The floor was then given to Dr. Yael Danieli, founder and director of the International Center for Multigenerational Legacies of Trauma. She highlighted the value of having people, such as Dr. Michelini, of high moral integrity and authority working for the TFV and the Court as a whole. It is important that those who listen to victims of heinous crimes understand and have the capacity for empathy for the most vulnerable. Dr. Danieli stated that “Justice is not only about the outcome but equally about the process. Any interaction between victims and the ICC is a moment of opportunity for healing, or a moment for disappointment and (re)traumatization. How early do we attend to the victims? As early as possible. Even before we plan to see them with this vision in mind.” In the Declaration of Basic Principles of Justice for Victims of Crime and Abuse of Power and in the Remedy Resolution, victims are considered victims regardless of whether the perpetrator has been found or is planned to be brought to justice. 

She argued that the TFV is called an “independent organ” partially because of political reasons, and partly because the Court did not want to be involved in the process of the Fund, which could have negative repercussions. While there is now a better understanding among the various organs of the Court, particularly the registry and the TFV, in Dr. Danieli’s experience, judges are still seen as the weakest link who need to go through mandatory training on victim rights and optimal care. She expressed her belief that ICC judges are not prepared to adopt a consistent strategy when it comes to victims and therefore proposed a series of guidelines on this matter. 
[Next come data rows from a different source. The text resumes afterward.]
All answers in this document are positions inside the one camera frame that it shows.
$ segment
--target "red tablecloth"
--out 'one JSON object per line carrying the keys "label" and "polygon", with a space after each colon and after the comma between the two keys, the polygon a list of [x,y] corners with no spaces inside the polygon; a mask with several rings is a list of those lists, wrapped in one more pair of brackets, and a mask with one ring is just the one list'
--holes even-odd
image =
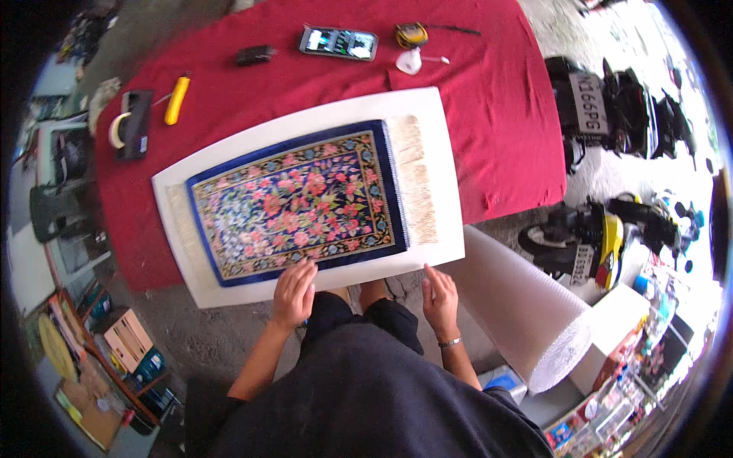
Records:
{"label": "red tablecloth", "polygon": [[[394,61],[395,23],[423,21],[480,30],[428,29],[415,76]],[[303,23],[367,30],[380,38],[374,62],[307,56],[298,51]],[[270,44],[278,54],[254,67],[235,66],[238,49]],[[564,154],[550,81],[532,30],[514,0],[266,0],[175,43],[122,89],[169,93],[191,71],[179,121],[163,124],[167,103],[152,108],[144,160],[119,162],[107,130],[119,96],[97,125],[96,167],[108,233],[117,261],[137,290],[183,279],[168,246],[150,178],[234,133],[323,103],[437,86],[455,157],[465,224],[553,204],[565,192]]]}

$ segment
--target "hand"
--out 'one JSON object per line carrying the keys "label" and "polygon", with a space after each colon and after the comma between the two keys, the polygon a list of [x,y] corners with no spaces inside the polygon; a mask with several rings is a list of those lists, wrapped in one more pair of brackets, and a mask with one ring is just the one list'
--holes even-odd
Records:
{"label": "hand", "polygon": [[439,342],[460,337],[456,316],[458,292],[453,278],[425,265],[427,278],[422,281],[422,311]]}
{"label": "hand", "polygon": [[318,266],[313,261],[303,259],[280,275],[270,320],[274,325],[291,332],[311,316],[316,293],[313,278],[317,272]]}

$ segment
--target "bracelet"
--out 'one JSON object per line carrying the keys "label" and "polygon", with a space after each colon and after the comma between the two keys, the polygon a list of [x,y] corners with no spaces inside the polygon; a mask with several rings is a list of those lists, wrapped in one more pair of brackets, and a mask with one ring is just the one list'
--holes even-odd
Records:
{"label": "bracelet", "polygon": [[457,344],[458,342],[460,342],[460,341],[462,341],[462,340],[463,340],[463,337],[459,337],[458,339],[453,339],[453,340],[451,340],[451,341],[448,341],[448,342],[445,342],[445,343],[443,343],[443,342],[438,342],[438,346],[439,346],[440,348],[447,348],[447,347],[450,347],[450,346],[452,346],[452,345],[455,345],[455,344]]}

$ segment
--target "floor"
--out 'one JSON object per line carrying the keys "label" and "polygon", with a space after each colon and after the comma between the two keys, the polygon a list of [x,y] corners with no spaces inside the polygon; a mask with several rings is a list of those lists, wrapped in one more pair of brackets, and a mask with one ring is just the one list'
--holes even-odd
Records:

Dr. Danieli announced that the TFV will publish a report on Monday 21 December 2020, in which it will address the issue of humanitarian aid vs. justice-based assistance. She pointed out that the issue of time is one of the most important challenges between victims and justice, and is a matter of urgency. Moreover, Dr. Danieli discussed the issue of outreach by arguing that the TFV needs to do better in its own outreach, public relations, and education of the public on its work, process of decision making, and operations. She recommended that the ASP, states, and private institutions follow Sweden’s example of consistently supporting the TFV, and reminded the states that they have committed to the Court’s reparative justice mandate. 

Following the discussion of the panelists, Dr. Cattin opened the floor for questions from the audience. One of the questions concerned the role of victims in ICC proceedings and asked whether victims are essentially playing the role of a second prosecutor. The panelists discussed that victims do not intervene beyond their role. They can even be considered as an ally to the defendant since they want the truth to be revealed and the right person to be convicted. This is also why the prosecutor has an obligation to find evidence against the accused and to acquit the accused if not guilty. Moreover, it is necessary for the judges to understand the victims. For that reason, it is important for the judges to be trained on victim participation at the ICC, regardless of their domestic background. The IER has discussed this issue and recommended that new judges receive a comprehensive introduction to the practice, law, and culture of the ICC.

Another question concerned the balance between the independence of the TFV and its need to have a direct link with the Court. The independence of the TFV is based on Article 79(1) of the Rome Statute, which states that the TFV shall be established by the ASP. The TFV is not a judicial or prosecutorial body, and it has to remain autonomous and professional. Its independence is not the type of independence that prosecutors and other organs of the Court have, but a type of autonomy that separates the TFV from the judicial institution the Court is. It still requires close, coherent, and predictable coordination, however.